Variety of kebab from the Indian subcontinent

Shami kabab or shaami kabab is a South Asian variety of kebab, composed of a shallow fried small patty of minced meat, generally beef, but occasionally lamb or mutton (a chicken version exists as well), with ground chickpeas, egg as binder, and spices. It originates from the Lucknow region of the Indian subcontinent developed during the Mughal rule. It is a popular dish in modern-day Indian, Pakistani and Bangladeshi cuisines. Shami kebab is eaten as a snack or an appetizer, and is served to guests especially in the regions of Bengal, Deccan, Punjab, Kashmir, Uttar Pradesh and Sindh.

They are often garnished with lemon juice and served with sliced raw onions as a side salad, and may be eaten with chutney made from mint or coriander. They are also served along with sheer khurma during the celebrations of the Islamic festival of Eid.

==Preparation==
Shami kebabs are boiled or sauteed meat (beef or lamb) and chickpeas (chana daal) with whole hot spices (garam masala, black pepper, cinnamon, cloves, bay leaves), whole ginger, whole garlic and some salt to taste until completely tender. Onions, turmeric, chili powder, egg, chopped green coriander, chopped green chillies and chopped mint leaves may be added in preparing kebab. Garam masala powder (ground spices) may be used in place of whole hot spices.
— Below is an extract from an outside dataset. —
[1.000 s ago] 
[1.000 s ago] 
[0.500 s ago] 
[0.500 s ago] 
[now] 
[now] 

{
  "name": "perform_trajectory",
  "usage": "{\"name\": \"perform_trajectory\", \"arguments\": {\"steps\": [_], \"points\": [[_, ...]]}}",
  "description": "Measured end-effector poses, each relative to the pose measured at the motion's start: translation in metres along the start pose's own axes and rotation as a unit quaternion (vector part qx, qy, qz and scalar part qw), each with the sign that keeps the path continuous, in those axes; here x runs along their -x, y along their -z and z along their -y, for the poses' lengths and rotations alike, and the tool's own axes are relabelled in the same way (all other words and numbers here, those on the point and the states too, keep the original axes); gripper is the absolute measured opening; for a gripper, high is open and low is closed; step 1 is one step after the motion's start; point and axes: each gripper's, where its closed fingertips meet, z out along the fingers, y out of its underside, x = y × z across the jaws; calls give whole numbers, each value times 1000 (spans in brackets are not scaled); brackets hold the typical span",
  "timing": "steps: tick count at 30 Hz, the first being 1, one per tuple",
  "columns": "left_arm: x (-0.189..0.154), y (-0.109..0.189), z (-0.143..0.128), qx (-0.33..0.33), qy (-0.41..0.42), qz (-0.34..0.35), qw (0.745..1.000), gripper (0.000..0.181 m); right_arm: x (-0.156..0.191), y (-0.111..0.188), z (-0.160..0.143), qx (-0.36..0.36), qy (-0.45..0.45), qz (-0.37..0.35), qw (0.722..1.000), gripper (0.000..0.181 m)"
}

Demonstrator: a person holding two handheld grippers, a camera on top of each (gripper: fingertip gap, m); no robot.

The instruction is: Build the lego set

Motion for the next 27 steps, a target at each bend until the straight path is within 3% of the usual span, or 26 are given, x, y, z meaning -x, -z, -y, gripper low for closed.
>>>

The cooked meat is then ground in such a way that it is fibrous and does not become a paste. It is then shaped into diamond or round patties and is shallow fried. The Kashmiri variation uses a proportion of 3 parts mutton to 1 part lentils (chana) and is cooked and then ground to a paste consistency before frying the patties to a brown outer crust while keeping the inner soft.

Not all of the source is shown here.